Last week Opera has announced to build in it’s browser an ad-blocker that it states would mean 21%, 45% and 89% faster page-loads than with the Ad-blocker extensions for Chrome, Firefox and Edge, respectively.
Opera cites a study from PageFair/Adobe, which shows that globally a stunning amount of 41% more people started using Ad-blockers, elevating the number of users to 198 million. They say
People are clearly sending a signal to brands and advertisers that the current situation must change.
This might be true. But advertisement on it’s own is not necessarily a bad thing. Even Opera itself recognizes, that ads on websites fuel the web to many services are free for the average user. But ads that are not heavily optimized can make pages load real slow and thus user experience a dread.
The other side’s countermove
Publishers and news site especially base their income largely on advertisement. It’s quite understandable then that they are trying to protect this revenue by forcing users to whitelist their site. One of the most prominent news site employing this action is the New York Times, which has started to make users to either whitelist or subscribe for their site. One of their spokeswoman claimed that this method is for informing users that their actions may financially damage the newspaper.
A possible solution
One word: LEAN. The acronym stands for Light, Encrypted, Ad choice supported and Non-invasive Ads. It’s a directive created by IAB which would provide some guidelines on how to embed ads on your sites that don’t hinder page loading and don’t disrupt user experience. Their opening statement is quite a great read that ‘attacks’ both parties of the equation: publishers and ad-blockers.

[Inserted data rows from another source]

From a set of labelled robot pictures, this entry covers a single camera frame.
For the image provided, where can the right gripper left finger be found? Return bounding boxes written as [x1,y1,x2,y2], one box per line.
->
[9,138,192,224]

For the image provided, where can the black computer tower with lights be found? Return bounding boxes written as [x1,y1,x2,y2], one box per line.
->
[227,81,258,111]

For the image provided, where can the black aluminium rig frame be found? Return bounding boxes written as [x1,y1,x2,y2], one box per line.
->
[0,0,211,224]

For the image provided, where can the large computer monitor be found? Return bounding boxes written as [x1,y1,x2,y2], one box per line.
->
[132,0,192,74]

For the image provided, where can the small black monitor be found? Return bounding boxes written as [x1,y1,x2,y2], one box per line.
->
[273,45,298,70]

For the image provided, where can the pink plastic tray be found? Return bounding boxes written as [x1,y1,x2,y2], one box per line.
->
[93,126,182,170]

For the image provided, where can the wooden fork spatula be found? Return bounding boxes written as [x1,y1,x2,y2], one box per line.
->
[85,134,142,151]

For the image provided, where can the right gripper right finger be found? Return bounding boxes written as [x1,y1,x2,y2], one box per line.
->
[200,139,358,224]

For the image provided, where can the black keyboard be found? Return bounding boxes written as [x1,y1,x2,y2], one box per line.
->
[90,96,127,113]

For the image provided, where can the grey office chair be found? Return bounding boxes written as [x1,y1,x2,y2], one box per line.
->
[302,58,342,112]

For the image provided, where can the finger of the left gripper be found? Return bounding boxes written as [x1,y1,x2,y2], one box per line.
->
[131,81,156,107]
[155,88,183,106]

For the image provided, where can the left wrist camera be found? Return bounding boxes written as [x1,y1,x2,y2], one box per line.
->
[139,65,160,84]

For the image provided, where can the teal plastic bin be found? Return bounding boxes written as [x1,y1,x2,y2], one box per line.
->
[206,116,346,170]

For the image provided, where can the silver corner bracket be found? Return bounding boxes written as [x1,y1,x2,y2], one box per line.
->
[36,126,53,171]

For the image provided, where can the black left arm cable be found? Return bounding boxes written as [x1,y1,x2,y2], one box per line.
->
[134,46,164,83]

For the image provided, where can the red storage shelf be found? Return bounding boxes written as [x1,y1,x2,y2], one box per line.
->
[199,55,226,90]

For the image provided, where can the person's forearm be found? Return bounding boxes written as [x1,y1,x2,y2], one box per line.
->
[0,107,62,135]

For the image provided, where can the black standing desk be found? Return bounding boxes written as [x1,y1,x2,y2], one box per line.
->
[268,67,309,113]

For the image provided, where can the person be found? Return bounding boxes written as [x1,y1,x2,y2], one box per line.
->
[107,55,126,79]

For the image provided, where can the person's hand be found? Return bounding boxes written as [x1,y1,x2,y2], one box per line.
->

They realize that the web need advertisement for financial reasons, but they also know that the current system is messed up and can even be hurtful fog businesses. Their approach is basically to show ads that are well-tailored for the given site, and even then only before and not after purchase, while also addressing the volume of ads per page.
It seems like a great golden mean between the two opposing views and we can only hope that more and more publishers will take these guidelines into account when planning their advertisements on their site.